Task instructions
Write out the material in full, matching each line exactly.

/---

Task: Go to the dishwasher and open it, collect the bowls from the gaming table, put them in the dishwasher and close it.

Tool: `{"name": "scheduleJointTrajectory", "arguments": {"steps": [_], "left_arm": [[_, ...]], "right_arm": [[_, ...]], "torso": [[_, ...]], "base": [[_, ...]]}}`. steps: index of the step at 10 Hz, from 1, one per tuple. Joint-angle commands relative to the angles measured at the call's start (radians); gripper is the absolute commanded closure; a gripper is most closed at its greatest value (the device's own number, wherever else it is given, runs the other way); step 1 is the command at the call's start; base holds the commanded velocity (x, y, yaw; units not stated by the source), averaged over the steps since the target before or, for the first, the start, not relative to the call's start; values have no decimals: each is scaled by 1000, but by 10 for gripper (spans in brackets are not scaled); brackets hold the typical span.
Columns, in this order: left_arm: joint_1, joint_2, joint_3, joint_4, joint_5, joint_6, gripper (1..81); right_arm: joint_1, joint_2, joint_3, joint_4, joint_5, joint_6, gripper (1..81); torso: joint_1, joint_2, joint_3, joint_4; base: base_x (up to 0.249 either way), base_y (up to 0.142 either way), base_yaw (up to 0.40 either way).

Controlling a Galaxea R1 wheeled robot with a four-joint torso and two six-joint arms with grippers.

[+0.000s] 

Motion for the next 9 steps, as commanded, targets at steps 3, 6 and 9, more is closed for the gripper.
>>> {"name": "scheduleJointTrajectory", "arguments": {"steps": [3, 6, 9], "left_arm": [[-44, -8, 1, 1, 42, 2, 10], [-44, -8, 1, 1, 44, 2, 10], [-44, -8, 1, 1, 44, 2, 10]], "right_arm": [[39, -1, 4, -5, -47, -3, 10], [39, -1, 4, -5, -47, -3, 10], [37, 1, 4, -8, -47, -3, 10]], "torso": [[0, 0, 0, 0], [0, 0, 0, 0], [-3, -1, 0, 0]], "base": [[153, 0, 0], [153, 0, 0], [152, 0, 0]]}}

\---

Output
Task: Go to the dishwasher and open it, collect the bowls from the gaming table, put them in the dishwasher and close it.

Tool: `{"name": "scheduleJointTrajectory", "arguments": {"steps": [_], "left_arm": [[_, ...]], "right_arm": [[_, ...]], "torso": [[_, ...]], "base": [[_, ...]]}}`. steps: index of the step at 10 Hz, from 1, one per tuple. Joint-angle commands relative to the angles measured at the call's start (radians); gripper is the absolute commanded closure; a gripper is most closed at its greatest value (the device's own number, wherever else it is given, runs the other way); step 1 is the command at the call's start; base holds the commanded velocity (x, y, yaw; units not stated by the source), averaged over the steps since the target before or, for the first, the start, not relative to the call's start; values have no decimals: each is scaled by 1000, but by 10 for gripper (spans in brackets are not scaled); brackets hold the typical span.
Columns, in this order: left_arm: joint_1, joint_2, joint_3, joint_4, joint_5, joint_6, gripper (1..81); right_arm: joint_1, joint_2, joint_3, joint_4, joint_5, joint_6, gripper (1..81); torso: joint_1, joint_2, joint_3, joint_4; base: base_x (up to 0.249 either way), base_y (up to 0.142 either way), base_yaw (up to 0.40 either way).

Controlling a Galaxea R1 wheeled robot with a four-joint torso and two six-joint arms with grippers.

[+0.000s] 

Motion for the next 9 steps, as commanded, targets at steps 3, 6 and 9, more is closed for the gripper.
>>> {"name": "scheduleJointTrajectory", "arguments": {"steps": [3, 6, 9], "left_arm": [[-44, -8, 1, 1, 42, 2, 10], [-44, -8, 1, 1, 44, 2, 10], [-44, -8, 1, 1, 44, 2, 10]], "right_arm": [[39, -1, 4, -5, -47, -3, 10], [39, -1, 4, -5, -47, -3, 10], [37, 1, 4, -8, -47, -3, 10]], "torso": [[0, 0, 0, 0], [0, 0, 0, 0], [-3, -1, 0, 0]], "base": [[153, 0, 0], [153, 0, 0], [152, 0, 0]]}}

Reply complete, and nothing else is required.